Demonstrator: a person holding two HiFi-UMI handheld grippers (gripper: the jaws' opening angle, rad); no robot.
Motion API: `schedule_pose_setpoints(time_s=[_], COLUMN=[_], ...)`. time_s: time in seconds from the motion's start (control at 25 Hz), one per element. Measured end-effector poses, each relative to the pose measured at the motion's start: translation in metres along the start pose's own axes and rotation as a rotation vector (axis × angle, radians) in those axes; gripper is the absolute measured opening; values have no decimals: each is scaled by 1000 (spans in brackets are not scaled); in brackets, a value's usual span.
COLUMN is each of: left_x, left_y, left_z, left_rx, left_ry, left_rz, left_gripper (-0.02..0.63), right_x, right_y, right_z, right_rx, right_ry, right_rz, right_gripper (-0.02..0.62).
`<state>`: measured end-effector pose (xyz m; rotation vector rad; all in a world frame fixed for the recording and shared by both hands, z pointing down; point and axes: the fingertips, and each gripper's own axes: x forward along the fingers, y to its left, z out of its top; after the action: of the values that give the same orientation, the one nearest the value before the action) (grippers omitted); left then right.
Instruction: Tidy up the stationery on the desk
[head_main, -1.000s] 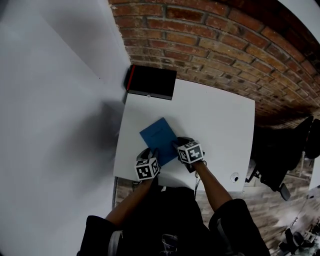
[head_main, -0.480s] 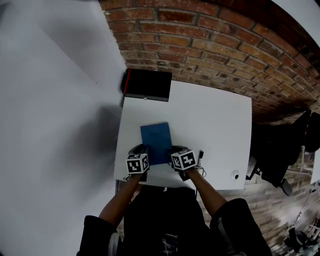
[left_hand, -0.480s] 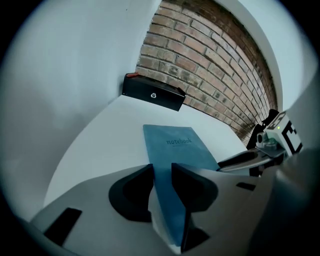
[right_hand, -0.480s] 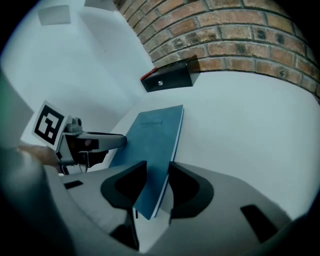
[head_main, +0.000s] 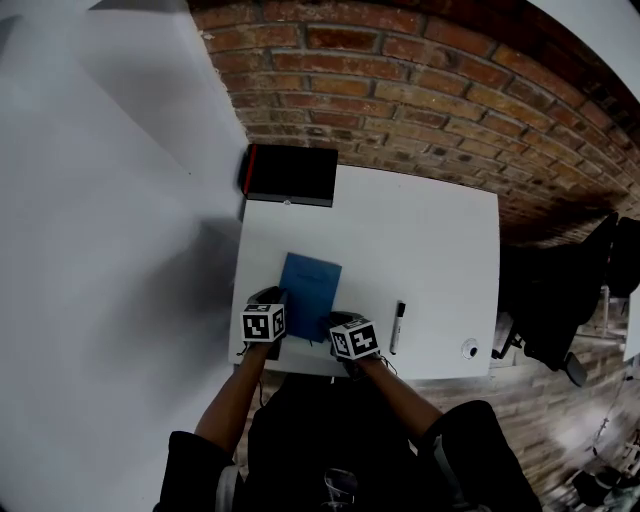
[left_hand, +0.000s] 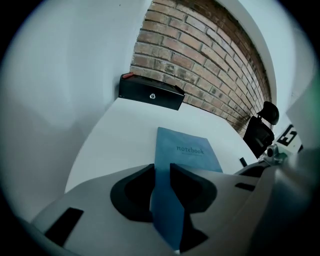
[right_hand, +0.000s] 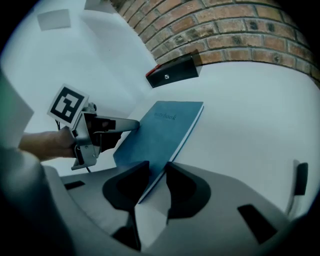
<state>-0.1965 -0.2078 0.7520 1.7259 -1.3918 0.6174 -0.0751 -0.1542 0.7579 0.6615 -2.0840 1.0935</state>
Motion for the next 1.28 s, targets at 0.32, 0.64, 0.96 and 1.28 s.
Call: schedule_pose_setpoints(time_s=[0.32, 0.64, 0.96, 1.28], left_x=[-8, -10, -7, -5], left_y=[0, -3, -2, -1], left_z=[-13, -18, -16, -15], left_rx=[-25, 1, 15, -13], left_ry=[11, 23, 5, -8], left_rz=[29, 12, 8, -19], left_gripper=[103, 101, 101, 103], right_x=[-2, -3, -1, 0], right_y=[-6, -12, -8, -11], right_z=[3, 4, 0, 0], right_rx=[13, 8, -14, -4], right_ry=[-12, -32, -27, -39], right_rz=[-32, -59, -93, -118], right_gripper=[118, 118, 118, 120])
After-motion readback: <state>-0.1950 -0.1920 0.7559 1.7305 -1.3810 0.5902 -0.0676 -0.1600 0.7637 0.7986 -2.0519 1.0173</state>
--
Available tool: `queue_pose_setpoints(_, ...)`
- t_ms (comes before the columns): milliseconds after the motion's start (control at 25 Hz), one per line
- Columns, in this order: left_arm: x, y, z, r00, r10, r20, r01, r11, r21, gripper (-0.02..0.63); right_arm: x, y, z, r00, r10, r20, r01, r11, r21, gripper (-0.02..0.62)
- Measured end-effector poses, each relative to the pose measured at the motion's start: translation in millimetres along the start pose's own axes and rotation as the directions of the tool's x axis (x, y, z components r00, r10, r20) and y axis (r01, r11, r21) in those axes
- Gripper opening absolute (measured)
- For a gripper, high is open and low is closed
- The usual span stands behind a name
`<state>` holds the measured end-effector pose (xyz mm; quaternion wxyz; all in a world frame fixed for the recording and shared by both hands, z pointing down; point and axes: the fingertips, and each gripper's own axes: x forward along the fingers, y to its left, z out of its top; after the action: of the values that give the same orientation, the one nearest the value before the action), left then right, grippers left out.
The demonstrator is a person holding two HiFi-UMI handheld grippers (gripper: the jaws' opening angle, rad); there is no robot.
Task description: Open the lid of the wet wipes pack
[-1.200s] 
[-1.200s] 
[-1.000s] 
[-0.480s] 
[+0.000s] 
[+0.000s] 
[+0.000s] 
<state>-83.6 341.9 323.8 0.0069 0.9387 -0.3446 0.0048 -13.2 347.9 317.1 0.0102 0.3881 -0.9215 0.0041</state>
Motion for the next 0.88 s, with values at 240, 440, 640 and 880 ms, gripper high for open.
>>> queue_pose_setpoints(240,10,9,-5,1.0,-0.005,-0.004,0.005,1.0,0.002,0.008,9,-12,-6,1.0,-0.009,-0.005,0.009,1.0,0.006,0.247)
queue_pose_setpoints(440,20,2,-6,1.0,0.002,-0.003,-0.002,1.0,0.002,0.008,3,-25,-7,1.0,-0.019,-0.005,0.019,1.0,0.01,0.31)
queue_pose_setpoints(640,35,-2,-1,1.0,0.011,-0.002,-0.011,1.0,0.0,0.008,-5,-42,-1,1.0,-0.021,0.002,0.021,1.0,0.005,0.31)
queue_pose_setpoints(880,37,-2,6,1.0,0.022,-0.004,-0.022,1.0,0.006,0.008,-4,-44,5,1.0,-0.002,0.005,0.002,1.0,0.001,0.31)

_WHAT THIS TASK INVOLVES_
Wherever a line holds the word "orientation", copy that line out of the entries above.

_YOUR SOLUTION_
`<state>`: measured end-effector pose (xyz m; rotation vector rad; all in a world frame fixed for the recording and shared by both hands, z pointing down; point and axes: the fingertips, and each gripper's own axes: x forward along the fingers, y to its left, z out of its top; after the action: of the values that give the same orientation, the one nearest the value before the action) (grippers omitted); left then right.
`<state>` holds the measured end-effector pose (xyz mm; quaternion wxyz; all in a world frame fixed for the recording and shared by both hands, z pointing down; point and axes: the fingertips, and each gripper's own axes: x forward along the fingers, y to its left, z out of its top; after the action: of the values that give the same orientation, the one nearest the value before the action), left then right, grippers left out.

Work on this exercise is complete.